* **Exercise brief**:
Return the data. Every word must match.

═══

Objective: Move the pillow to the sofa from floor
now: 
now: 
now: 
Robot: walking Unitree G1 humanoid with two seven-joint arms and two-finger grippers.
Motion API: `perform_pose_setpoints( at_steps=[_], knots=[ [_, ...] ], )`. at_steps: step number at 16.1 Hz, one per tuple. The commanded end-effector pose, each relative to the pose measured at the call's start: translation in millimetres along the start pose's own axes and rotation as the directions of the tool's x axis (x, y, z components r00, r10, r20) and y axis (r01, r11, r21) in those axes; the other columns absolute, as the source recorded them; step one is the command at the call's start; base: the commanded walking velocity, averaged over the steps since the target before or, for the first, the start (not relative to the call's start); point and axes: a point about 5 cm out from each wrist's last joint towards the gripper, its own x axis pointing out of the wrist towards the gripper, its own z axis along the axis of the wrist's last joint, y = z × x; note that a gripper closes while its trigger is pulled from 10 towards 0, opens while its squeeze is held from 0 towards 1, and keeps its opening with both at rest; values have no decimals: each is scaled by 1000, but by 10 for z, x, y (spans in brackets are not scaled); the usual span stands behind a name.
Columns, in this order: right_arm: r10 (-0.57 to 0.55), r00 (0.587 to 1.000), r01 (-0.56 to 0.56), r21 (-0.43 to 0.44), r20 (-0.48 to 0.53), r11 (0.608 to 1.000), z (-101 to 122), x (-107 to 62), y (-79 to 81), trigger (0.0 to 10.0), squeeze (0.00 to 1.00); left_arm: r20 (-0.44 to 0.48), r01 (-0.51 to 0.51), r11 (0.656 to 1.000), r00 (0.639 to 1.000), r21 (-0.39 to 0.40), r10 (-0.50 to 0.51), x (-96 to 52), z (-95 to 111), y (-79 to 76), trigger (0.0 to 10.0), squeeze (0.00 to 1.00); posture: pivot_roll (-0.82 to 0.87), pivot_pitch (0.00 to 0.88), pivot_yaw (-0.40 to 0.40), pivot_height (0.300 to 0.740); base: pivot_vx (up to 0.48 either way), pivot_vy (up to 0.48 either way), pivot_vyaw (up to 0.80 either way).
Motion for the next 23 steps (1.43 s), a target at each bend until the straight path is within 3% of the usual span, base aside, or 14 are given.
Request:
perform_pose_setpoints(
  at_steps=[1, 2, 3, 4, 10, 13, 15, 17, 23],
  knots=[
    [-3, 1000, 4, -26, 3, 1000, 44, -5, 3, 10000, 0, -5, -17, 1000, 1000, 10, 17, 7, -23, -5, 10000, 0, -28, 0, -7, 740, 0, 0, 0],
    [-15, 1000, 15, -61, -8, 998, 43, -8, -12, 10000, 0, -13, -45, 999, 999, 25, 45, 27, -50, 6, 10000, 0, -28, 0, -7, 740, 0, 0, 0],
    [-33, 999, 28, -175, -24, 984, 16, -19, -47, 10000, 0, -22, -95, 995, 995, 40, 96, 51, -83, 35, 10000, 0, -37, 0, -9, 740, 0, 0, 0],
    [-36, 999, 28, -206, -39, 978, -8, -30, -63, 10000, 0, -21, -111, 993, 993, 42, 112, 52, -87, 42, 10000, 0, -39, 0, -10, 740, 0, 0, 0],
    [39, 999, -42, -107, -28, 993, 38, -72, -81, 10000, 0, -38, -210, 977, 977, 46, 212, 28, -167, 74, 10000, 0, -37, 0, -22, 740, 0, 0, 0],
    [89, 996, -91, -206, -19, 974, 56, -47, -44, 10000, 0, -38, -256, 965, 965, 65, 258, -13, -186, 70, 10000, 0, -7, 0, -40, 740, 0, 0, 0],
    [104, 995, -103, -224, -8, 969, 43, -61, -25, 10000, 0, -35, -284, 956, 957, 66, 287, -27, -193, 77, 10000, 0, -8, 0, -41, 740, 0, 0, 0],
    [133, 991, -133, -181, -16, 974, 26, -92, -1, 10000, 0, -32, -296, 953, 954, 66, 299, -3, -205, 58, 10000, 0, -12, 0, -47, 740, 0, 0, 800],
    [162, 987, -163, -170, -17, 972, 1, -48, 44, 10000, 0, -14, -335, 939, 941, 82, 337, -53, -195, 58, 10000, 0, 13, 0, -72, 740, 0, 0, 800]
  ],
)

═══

* **Your response**:
Objective: Move the pillow to the sofa from floor
now: 
now: 
now: 
Robot: walking Unitree G1 humanoid with two seven-joint arms and two-finger grippers.
Motion API: `perform_pose_setpoints( at_steps=[_], knots=[ [_, ...] ], )`. at_steps: step number at 16.1 Hz, one per tuple. The commanded end-effector pose, each relative to the pose measured at the call's start: translation in millimetres along the start pose's own axes and rotation as the directions of the tool's x axis (x, y, z components r00, r10, r20) and y axis (r01, r11, r21) in those axes; the other columns absolute, as the source recorded them; step one is the command at the call's start; base: the commanded walking velocity, averaged over the steps since the target before or, for the first, the start (not relative to the call's start); point and axes: a point about 5 cm out from each wrist's last joint towards the gripper, its own x axis pointing out of the wrist towards the gripper, its own z axis along the axis of the wrist's last joint, y = z × x; note that a gripper closes while its trigger is pulled from 10 towards 0, opens while its squeeze is held from 0 towards 1, and keeps its opening with both at rest; values have no decimals: each is scaled by 1000, but by 10 for z, x, y (spans in brackets are not scaled); the usual span stands behind a name.
Columns, in this order: right_arm: r10 (-0.57 to 0.55), r00 (0.587 to 1.000), r01 (-0.56 to 0.56), r21 (-0.43 to 0.44), r20 (-0.48 to 0.53), r11 (0.608 to 1.000), z (-101 to 122), x (-107 to 62), y (-79 to 81), trigger (0.0 to 10.0), squeeze (0.00 to 1.00); left_arm: r20 (-0.44 to 0.48), r01 (-0.51 to 0.51), r11 (0.656 to 1.000), r00 (0.639 to 1.000), r21 (-0.39 to 0.40), r10 (-0.50 to 0.51), x (-96 to 52), z (-95 to 111), y (-79 to 76), trigger (0.0 to 10.0), squeeze (0.00 to 1.00); posture: pivot_roll (-0.82 to 0.87), pivot_pitch (0.00 to 0.88), pivot_yaw (-0.40 to 0.40), pivot_height (0.300 to 0.740); base: pivot_vx (up to 0.48 either way), pivot_vy (up to 0.48 either way), pivot_vyaw (up to 0.80 either way).
Motion for the next 23 steps (1.43 s), a target at each bend until the straight path is within 3% of the usual span, base aside, or 14 are given.
Request:
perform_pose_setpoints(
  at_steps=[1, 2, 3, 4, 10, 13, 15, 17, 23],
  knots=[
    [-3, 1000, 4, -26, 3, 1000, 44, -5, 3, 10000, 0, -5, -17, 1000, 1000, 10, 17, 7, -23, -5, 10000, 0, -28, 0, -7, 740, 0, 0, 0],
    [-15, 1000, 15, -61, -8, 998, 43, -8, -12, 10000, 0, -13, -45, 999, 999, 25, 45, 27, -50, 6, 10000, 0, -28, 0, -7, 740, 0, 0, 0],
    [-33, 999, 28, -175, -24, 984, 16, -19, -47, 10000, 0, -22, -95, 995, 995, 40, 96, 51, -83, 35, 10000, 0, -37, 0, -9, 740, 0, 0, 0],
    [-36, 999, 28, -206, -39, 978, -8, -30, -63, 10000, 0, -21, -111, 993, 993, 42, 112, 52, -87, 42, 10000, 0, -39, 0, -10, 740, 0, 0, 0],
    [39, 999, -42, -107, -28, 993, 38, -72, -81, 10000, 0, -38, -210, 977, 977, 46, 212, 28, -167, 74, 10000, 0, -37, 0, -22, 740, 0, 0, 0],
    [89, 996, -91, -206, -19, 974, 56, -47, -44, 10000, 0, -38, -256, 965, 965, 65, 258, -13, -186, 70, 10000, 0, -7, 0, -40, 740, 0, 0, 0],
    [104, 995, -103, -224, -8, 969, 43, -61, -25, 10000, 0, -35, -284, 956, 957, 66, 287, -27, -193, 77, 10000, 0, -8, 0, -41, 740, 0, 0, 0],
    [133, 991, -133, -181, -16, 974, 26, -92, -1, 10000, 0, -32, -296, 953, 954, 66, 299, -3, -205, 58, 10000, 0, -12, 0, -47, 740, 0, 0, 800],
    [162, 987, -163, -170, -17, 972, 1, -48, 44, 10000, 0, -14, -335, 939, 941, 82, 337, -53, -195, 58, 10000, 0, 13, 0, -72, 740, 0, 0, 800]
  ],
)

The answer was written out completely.